Rinascita (Rebirth) was a political and cultural magazine published in Rome, Italy, between 1944 and March 1991. It was one of the media outlets of Italian Communist Party (PCI).

==History and profile==
Rinascita was founded in 1944. The founder was Palmiro Togliatti, the leader of the PCI. He launched the magazine upon his return to Italy from exile in Moscow. He also edited the magazine until his death in 1964. Rinascita, published on a monthly basis, was headquartered in Rome. It was an official organ of the PCI.

Rinascita was established to serve as an ideological guide for militants and to revive the Marxist movement. It argued that the Communist Party had the most comprehensive vision about the nation's interests. The magazine attempted to develop a synthesis between Gramsci and Stalin. Following the death of Stalin in 1953, Rinascita described him as a perfect Marxist.

One of the frequent topics featured in Rinascita was the resistance against Fascists. It also published a special issue about the resistance, and Gisella Floreanini was among its contributors. The other leading contributors included Carlo Bernardini, Giovanni Berlinguer, Fausto Bertinotti and Giulio Quercini.
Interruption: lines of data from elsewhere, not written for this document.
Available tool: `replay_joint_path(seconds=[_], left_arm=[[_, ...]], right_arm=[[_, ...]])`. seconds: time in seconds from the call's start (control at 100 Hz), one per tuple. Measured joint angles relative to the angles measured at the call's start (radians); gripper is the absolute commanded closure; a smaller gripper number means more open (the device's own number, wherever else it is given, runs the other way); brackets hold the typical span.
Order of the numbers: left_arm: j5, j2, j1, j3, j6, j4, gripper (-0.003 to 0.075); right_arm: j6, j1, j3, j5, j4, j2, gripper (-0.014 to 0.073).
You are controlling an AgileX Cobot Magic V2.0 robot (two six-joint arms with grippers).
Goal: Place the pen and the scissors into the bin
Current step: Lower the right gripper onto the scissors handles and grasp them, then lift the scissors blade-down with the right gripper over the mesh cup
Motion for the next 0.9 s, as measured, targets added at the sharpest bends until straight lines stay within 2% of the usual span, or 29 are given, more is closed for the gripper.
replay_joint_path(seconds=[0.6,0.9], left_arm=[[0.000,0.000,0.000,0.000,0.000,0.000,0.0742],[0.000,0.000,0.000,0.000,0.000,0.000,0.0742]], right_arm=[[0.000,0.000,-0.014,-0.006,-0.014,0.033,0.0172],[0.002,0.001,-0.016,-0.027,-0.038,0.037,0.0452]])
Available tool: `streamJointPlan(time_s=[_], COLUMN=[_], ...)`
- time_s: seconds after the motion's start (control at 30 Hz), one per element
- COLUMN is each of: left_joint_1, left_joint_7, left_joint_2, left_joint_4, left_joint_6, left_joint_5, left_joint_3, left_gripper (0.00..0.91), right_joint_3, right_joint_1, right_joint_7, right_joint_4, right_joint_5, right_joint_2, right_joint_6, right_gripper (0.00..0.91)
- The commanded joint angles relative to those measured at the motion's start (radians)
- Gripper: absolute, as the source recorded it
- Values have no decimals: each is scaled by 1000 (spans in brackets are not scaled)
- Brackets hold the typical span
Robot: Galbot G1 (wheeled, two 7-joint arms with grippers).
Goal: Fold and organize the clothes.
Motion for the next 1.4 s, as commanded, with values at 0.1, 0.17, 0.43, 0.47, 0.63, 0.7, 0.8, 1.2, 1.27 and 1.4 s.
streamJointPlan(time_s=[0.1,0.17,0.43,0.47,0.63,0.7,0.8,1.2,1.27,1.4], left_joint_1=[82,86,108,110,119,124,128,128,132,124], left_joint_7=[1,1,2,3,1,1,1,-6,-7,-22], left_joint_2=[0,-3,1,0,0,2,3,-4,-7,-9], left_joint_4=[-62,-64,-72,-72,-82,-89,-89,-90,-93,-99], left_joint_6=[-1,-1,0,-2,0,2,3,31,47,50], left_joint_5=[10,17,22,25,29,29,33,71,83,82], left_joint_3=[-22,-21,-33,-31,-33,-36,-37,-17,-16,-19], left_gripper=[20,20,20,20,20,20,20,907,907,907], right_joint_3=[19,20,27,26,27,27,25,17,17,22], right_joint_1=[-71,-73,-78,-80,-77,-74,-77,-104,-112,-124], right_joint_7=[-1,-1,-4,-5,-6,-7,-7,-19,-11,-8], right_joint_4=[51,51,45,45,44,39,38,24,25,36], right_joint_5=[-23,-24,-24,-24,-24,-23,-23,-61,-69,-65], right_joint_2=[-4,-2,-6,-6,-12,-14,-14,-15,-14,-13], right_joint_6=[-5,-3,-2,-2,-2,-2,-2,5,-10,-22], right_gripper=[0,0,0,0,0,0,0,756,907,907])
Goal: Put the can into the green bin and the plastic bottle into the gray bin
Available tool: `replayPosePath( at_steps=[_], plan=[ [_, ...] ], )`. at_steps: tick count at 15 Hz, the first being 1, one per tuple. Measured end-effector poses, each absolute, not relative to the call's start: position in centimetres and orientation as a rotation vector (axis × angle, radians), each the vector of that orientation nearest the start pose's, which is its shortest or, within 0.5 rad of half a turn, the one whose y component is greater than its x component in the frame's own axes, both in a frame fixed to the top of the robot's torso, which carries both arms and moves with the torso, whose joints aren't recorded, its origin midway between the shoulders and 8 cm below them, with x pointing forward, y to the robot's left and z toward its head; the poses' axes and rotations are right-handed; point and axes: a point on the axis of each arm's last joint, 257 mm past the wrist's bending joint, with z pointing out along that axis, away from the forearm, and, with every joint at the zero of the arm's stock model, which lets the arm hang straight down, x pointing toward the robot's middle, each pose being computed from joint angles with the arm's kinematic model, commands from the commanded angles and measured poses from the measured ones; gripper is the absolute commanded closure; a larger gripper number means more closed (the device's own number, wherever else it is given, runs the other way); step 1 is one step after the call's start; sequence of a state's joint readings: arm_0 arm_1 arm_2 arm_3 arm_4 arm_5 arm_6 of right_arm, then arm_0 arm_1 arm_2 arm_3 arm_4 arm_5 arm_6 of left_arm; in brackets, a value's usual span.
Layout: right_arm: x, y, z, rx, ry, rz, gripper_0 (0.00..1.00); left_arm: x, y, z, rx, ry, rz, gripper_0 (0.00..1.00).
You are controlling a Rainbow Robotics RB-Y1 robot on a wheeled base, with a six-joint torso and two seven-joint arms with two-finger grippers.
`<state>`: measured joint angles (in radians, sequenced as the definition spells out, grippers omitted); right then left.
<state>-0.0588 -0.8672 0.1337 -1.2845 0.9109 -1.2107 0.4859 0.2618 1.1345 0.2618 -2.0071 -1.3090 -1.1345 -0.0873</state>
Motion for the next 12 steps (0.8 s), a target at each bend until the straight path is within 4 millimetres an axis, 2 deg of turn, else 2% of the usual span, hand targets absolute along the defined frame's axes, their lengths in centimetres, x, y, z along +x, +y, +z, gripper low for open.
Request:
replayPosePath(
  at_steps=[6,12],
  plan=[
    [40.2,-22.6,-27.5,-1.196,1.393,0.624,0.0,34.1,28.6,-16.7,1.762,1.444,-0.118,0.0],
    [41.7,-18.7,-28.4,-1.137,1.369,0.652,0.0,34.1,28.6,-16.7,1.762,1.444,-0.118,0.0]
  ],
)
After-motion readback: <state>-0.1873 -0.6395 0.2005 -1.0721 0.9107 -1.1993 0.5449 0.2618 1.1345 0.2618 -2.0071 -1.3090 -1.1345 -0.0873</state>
From 1962 Rinascita was published weekly. In the 1960s the magazine provided detailed analyses on the Sino-Soviet split. During the same period it featured many articles containing discussions about the relationship between socialism and democracy and between state and party. These articles, although written by different authors, commonly concluded that centralized rule, censorship, ideological dogmatism, and administrative coercion should be condemned.

The magazine frequently featured articles on environmental issues in the 1980s. Rinascita temporarily stopped publication due to the low circulation figures in the late 1980s. It was soon relaunched, but again ceased publication in March 1991. Alberto Asor Rosa was the last editor of the magazine.

==Directors==
Source:
- Palmiro Togliatti (1944–1964)
- Gian Carlo Pajetta (14 October 1964 – 14 December 1966)
- Luca Pavolini (15 December 1966 – 1970)
- Alessandro Natta (1970–1972)
- Gerardo Chiaromonte (1972–1975)
- Alfredo Reichlin (1975–1977)
- Adalberto Minucci (1977–1979)
- Luciano Barca (1979–1983)
- Giuseppe Chiarante (1983–1986)
- Romano Ledda (30 April 1986 – 26 March 1987)
- Franco Ottolenghi (29 July 1987 – 30 July 1989)
- Alberto Asor Rosa (31 July 1989 – 24 February 1991)
- Goffredo Bettini (Editorial Director); Federico Lobuono (Editor-in-Chief) (since 22 November 2025)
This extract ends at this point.